Personal information
- Full name: Dallas Randolph Soonias
- Born: April 25, 1984 (age 42) Saskatoon, Saskatchewan, Canada
- Height: 2.00 m (6 ft 7 in)
- Weight: 91 kg (201 lb)
- Spike: 356 cm (140 in)
- Block: 323 cm (127 in)
- College / University: Red Deer College University of Alberta

Volleyball information
- Position: Opposite

Career
| Years | Teams |
| 2004–2005 2006–2007 2007–2008 2008 2008–2009 2009–2011 2011–2012 2012–2013 2013–2014 2014–2015 2015–2016 | Alberta Pandas Jadar Radom Arago de Sète Yaroslavich Yaroslavl Montpellier Volley CV Almería Hyundai Capital Plataneros de Corozal Fujian Volleyball Al Arabi Pallavolo Impavida Ortona |

National team
| 2004–2016 | Canada |

Honours
Men's volleyball
Representing Canada
NORCECA Championship
| Silver medal – second place | 2013 Langley |  |
| Bronze medal – third place | 2011 Mayaguez |  |
Pan American Games
| Bronze medal – third place | 2015 Toronto |  |

= Dallas Soonias =

Canadian volleyball player (born 1984)

Dallas Soonias (born April 25, 1984) is a male volleyball player from Canada, who competed for the Men's National Team as a right side hitter. He was a member of the national squad who won bronze at the 2015 Pan American Games in Toronto, Ontario, Canada. He received the Indspire Award in the sports category in 2021.

== Personal life ==
Soonias is considered both Cree and Ojibwe. Along with his mother, he is registered at the Cape Croker First Nations reserve, whereas his father is Red Pheasant First Nation.

Dallas is married to volleyball player, Jaimie Thibeault.

They are both role models for Neechie Gear, a clothing brand which gives a 5% profit to give children the opportunity to participate in sports.
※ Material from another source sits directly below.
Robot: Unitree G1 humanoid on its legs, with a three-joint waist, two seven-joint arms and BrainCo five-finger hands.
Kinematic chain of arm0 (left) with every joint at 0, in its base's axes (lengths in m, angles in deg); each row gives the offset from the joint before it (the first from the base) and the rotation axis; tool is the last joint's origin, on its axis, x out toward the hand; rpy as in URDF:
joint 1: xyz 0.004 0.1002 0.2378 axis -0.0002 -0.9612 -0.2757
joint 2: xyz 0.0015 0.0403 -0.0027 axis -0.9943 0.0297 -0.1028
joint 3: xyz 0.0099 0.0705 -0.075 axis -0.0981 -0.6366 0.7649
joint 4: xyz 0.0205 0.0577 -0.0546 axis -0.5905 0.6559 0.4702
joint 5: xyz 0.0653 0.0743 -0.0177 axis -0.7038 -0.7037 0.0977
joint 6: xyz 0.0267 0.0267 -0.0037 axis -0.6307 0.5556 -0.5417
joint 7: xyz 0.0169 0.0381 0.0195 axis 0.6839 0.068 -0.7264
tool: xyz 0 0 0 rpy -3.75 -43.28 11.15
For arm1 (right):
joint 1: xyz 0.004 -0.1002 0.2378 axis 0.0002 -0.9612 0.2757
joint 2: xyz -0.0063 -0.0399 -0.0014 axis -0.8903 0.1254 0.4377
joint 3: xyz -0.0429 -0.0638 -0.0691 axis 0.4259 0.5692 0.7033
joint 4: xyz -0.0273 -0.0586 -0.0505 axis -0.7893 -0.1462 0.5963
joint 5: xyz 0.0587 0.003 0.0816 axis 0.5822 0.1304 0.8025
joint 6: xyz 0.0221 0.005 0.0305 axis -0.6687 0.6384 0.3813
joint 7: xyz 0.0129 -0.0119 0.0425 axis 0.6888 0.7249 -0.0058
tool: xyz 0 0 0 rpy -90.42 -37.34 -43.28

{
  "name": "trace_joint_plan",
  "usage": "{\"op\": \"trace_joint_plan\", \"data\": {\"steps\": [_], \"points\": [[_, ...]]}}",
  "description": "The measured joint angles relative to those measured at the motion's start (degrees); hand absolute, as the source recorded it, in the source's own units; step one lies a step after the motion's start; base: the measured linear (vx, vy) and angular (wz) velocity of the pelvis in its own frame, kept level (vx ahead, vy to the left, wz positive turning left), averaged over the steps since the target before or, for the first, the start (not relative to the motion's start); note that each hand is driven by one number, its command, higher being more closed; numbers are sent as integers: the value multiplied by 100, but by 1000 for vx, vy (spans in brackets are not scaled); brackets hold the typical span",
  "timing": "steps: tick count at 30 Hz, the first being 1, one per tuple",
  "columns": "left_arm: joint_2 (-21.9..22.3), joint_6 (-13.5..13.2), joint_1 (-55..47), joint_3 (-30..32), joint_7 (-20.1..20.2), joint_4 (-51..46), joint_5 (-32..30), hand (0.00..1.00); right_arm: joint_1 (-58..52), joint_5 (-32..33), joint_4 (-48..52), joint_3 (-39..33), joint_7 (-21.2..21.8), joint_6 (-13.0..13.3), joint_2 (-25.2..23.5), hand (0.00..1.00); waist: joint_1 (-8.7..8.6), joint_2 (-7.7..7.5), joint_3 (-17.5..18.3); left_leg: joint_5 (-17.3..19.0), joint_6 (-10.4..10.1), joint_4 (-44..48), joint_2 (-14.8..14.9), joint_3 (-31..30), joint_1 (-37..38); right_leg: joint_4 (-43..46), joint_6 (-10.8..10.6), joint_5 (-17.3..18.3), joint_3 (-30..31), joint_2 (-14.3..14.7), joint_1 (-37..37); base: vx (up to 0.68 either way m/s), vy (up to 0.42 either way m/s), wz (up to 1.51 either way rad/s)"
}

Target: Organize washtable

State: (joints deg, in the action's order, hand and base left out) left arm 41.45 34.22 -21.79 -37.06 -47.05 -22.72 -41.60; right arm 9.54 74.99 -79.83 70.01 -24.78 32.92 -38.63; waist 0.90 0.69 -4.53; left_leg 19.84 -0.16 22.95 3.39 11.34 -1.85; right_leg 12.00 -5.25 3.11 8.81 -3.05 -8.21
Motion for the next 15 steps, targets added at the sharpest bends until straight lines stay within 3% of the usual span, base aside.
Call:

The title of the company refers to a Cree greeting, which is warm and friendly.

Through Indigenous communities, he connects to youth to relate to them in a positive light, both through the court and through story telling. Volleyball on the Move Clinic is an example of this, where he worked through the program in various elementary schools in Whitehorse, Yukon in partnership with Volleyball Yukon.

Dallas has had experience assisted coaching at the University of Alberta for the men's volleyball team. He was awarded the Indspire Award in the sports category in 2021.

He appeared in the 2024 edition of Canada Reads, advocating for Jessica Johns's novel Bad Cree.